Glass Towers May Be Sexy, But They Need To Put A Coat On
Ted Kesik doesn’t mince words. When everybody else was gaga over Jeanne Gang’s Aqua he described it:
Take your clothes off, attach a series of highly conductive fins, like the kind they put on motorcycle engines, to the skeleton of your body, and go stand outside in January… Then tell the person who is dressed for winter they are boring, overly practical people who are squashing creative expression.
Now he is back with more architectural pornography imagery, discussing Toronto’s new condos and their very thin glass walls with Dave LeBlanc of the Globe and Mail:
As a building scientist, I look at buildings the way a doctor looks at a body: I say ‘Ah, it may look sexy but boy, that’s not very healthy. I don’t know if I’d want to be that thin.”
When he is not complaining about new glass buildings, he is helping to fix older ones as part of Toronto’s Tower Renewal Project. The towers built in the sixties are solid and had real walls with punched windows, so that they can be retrofitted by adding an exterior insulation and finish system. He calls the old buildings “tough, rugged and robust”.

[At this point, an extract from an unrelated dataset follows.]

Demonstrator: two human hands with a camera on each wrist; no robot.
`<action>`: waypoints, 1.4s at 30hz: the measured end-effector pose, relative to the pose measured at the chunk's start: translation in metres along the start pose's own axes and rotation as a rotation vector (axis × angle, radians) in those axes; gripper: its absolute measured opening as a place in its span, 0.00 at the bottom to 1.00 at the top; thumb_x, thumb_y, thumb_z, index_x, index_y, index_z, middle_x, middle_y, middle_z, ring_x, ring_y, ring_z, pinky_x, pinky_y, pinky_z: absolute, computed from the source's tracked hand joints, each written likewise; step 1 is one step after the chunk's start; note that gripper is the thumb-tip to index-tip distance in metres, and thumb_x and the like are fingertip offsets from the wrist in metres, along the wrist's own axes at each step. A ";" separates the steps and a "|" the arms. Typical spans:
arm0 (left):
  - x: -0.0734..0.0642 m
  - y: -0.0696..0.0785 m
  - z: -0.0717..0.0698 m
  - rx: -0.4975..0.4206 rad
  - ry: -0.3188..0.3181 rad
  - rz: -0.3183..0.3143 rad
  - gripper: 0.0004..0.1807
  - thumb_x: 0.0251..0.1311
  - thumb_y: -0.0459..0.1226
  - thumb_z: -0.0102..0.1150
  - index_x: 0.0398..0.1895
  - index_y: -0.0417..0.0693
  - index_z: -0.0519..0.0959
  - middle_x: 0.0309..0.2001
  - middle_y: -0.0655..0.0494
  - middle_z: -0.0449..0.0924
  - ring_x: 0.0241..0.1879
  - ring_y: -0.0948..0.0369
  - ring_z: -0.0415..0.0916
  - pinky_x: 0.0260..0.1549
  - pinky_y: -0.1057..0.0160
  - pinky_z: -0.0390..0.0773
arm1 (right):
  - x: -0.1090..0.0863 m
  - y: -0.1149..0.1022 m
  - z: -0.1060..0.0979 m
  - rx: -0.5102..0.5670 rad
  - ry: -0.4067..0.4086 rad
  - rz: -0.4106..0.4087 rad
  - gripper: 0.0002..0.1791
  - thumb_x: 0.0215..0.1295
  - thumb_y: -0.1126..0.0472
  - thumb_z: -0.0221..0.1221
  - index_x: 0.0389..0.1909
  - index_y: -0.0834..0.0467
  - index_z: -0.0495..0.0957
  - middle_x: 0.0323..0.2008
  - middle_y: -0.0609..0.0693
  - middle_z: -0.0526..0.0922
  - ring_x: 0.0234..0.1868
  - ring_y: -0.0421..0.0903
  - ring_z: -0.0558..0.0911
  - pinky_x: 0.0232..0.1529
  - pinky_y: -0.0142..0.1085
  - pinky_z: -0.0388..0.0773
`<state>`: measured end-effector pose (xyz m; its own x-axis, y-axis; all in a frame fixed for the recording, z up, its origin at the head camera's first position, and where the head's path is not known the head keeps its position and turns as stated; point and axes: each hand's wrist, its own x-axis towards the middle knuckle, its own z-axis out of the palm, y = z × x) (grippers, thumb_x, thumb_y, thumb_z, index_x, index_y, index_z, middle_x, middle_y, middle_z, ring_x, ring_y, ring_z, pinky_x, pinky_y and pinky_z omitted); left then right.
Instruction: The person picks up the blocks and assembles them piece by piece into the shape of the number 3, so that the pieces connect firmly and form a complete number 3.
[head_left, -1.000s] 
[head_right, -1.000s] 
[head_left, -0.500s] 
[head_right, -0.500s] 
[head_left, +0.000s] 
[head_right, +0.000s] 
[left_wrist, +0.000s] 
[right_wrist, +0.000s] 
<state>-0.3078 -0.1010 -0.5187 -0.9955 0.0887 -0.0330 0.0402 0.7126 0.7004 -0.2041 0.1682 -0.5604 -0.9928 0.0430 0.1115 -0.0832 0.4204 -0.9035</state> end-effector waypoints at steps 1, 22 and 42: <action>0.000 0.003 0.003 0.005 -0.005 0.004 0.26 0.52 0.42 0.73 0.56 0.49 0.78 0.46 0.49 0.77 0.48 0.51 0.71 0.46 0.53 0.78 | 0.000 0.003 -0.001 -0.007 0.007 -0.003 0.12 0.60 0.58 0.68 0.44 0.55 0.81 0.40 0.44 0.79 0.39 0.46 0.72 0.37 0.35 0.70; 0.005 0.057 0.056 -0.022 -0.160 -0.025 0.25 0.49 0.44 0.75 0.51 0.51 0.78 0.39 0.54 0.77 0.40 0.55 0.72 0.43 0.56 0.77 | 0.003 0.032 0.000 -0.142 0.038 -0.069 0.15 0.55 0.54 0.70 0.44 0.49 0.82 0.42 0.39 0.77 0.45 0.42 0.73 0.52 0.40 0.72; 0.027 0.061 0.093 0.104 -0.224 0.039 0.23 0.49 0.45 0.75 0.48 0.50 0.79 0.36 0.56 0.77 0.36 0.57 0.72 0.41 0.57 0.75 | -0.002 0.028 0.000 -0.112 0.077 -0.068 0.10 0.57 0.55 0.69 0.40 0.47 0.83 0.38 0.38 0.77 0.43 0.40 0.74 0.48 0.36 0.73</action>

The same cannot be said for our new glass towers. Dave LeBlanc quotes Kesik in the Globe And Mail:
Concord City Place/Promo image
“That’s not what’s going to happen to all those wonderful buildings down at Concord Place,” snarls Prof. Kesik, projecting 10 years into the future when he estimates their glass walls will fail prematurely. “They’re going to have to evacuate.” So why do young people line up to purchase there despite the fact that energy performance is usually as bad as a 1960s or 70s building before tower renewal? It’s either the media portraying them as “sexy” or, more likely, that buyers just aren’t aware of their failings: “No industry that I know of provides so little factual information to the consumers of its product; you look at every other industry and they have to convey technological advances or they don’t get sales.”